The American Landrace is an American breed of domestic pig. It is white in color, with a long body, fine hair, a long snout and heavy, drooping ears. Like all landrace pigs, it derives from the Danish Landrace.

History 

The American Landrace derives from the Danish Landrace, which in turn derives from cross-breeding in the late nineteenth century between local Danish pigs and Large White stock imported from Britain. In 1934 twenty-four of these pigs were imported from Denmark by the United States Department of Agriculture for cross-breeding and research purposes, with a condition that they not be used to create a purebred commercial stock.
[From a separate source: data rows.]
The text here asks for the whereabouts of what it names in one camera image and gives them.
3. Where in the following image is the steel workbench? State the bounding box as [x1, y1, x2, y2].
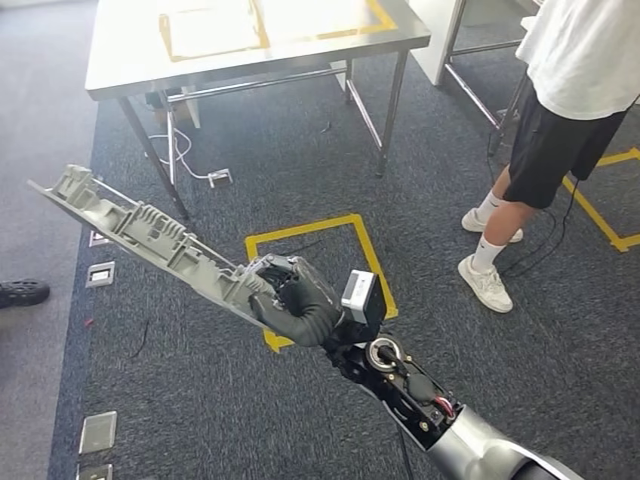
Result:
[85, 0, 432, 223]
[439, 0, 531, 157]

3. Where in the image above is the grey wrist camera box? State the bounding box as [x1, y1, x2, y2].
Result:
[341, 270, 387, 331]

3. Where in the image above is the black treaded object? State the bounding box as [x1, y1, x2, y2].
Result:
[0, 279, 51, 309]

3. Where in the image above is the person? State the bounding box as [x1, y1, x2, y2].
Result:
[457, 0, 640, 315]

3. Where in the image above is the white partition panel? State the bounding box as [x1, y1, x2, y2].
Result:
[410, 0, 467, 87]

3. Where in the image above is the black floor cable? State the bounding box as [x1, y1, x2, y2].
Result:
[487, 132, 581, 276]

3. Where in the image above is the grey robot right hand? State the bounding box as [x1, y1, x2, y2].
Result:
[248, 253, 343, 331]

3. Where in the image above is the grey plastic wheel hubcap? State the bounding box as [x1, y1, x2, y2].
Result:
[27, 164, 281, 329]

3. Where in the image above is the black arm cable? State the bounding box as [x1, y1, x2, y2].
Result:
[397, 427, 415, 480]

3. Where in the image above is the white outlet cable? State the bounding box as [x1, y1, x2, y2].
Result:
[147, 129, 211, 181]

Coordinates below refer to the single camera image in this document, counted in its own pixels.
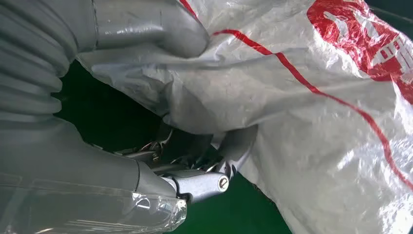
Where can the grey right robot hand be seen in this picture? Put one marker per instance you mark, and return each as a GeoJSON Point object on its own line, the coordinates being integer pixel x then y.
{"type": "Point", "coordinates": [80, 181]}

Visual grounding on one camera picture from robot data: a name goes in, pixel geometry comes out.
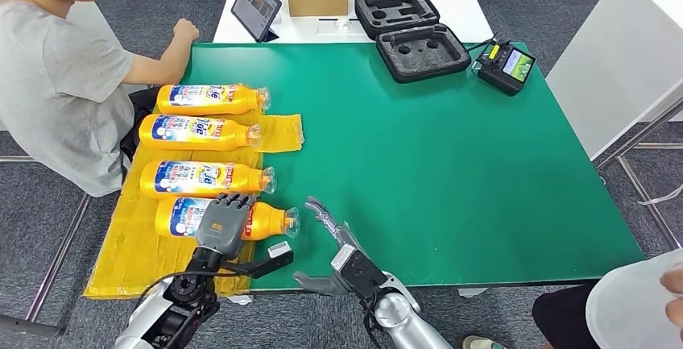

That restriction was lifted in 1949 and a breed association, the American Landrace Association, was established in 1950. The new breed was founded on stock that was either purebred Danish or had a small percentage of Poland China blood. To reduce inbreeding, thirty-eight pigs of Danish, Swedish and Norwegian Landrace descent were imported in 1954 from Norway.

Characteristics 

The American Landrace is a long, lean, white pig with 16 or 17 ribs. The head is long and narrow, the ears are large and heavy and hang forward close to the snout. The back is only slightly arched or is nearly flat. The side is even and well-fleshed and the ham is plump but not over-fat. The sows produce plenty of milk, the lactation peaking at five weeks, which is rather later than is the case in most breeds. They are prolific with good mothering abilities.